VirtualBox 4.2.4 on FreeBSD 9.1-PRERELEASE problem: VMs behave very different when pinned to different cores

Fri Nov 23 22:18:00 UTC 2012

On Fri, Nov 23, 2012 at 9:06 PM, Andriy Gapon <avg at freebsd.org> wrote:
>
> I've cc-ed Alexander who is deeply familiar with both the scheduler and the timer
> code.
> I think that it would be nice to get ktr(4) information suitable for use with
> schedgraph (please google for these keywords).

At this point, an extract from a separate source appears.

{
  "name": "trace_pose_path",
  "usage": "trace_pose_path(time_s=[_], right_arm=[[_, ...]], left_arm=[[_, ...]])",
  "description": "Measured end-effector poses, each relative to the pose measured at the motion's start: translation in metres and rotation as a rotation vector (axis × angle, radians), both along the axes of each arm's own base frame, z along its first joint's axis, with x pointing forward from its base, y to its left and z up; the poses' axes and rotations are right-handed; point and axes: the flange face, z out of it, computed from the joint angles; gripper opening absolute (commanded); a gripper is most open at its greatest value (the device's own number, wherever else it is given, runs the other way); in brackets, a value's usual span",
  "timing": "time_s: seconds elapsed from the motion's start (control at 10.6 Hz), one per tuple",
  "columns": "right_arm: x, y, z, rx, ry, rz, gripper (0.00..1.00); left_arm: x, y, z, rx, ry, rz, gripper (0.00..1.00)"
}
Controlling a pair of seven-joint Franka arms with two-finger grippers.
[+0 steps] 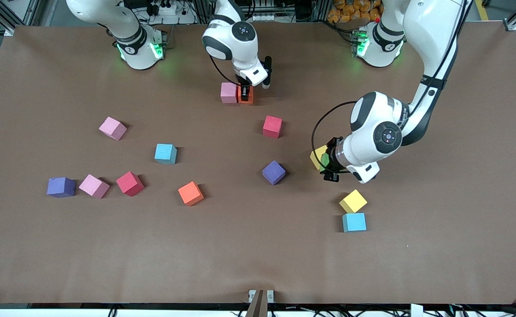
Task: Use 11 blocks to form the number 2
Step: 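Lower the orange cube beside the pink cube and open the right gripper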
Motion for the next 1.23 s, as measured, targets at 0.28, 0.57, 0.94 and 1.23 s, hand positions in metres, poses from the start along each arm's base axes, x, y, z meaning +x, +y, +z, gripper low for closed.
trace_pose_path(time_s=[0.28, 0.57, 0.94, 1.23], right_arm=[[0.000, 0.000, 0.000, -0.002, -0.001, 0.003, 0.41], [0.000, -0.001, 0.000, -0.002, -0.002, 0.005, 0.41], [-0.002, -0.003, -0.001, -0.006, -0.003, 0.008, 0.45], [-0.004, -0.007, 0.000, -0.013, -0.002, 0.010, 0.77]], left_arm=[[-0.001, -0.002, 0.000, -0.001, -0.002, 0.000, 0.00], [0.000, -0.004, -0.005, -0.002, -0.011, 0.000, 0.00], [-0.004, -0.015, -0.008, 0.000, -0.018, -0.022, 0.00], [-0.004, -0.020, -0.005, -0.004, -0.024, -0.027, 0.00]])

I collected two samples and put them here: http://1888.spb.ru/samples.zip
sched-cpu0.ktr is for a VM running on CPU #0 and sched-cpu1.ktr is for
a VM running on CPU #1
They seem to be very different.

>  Also, version of your kernel,

kern.version: FreeBSD 9.1-PRERELEASE #4: Fri Nov 23 22:38:47 MSK 2012
Sources were grabbed on Nov, 16.

> output of sysctls kern.eventtimer and kern.sched.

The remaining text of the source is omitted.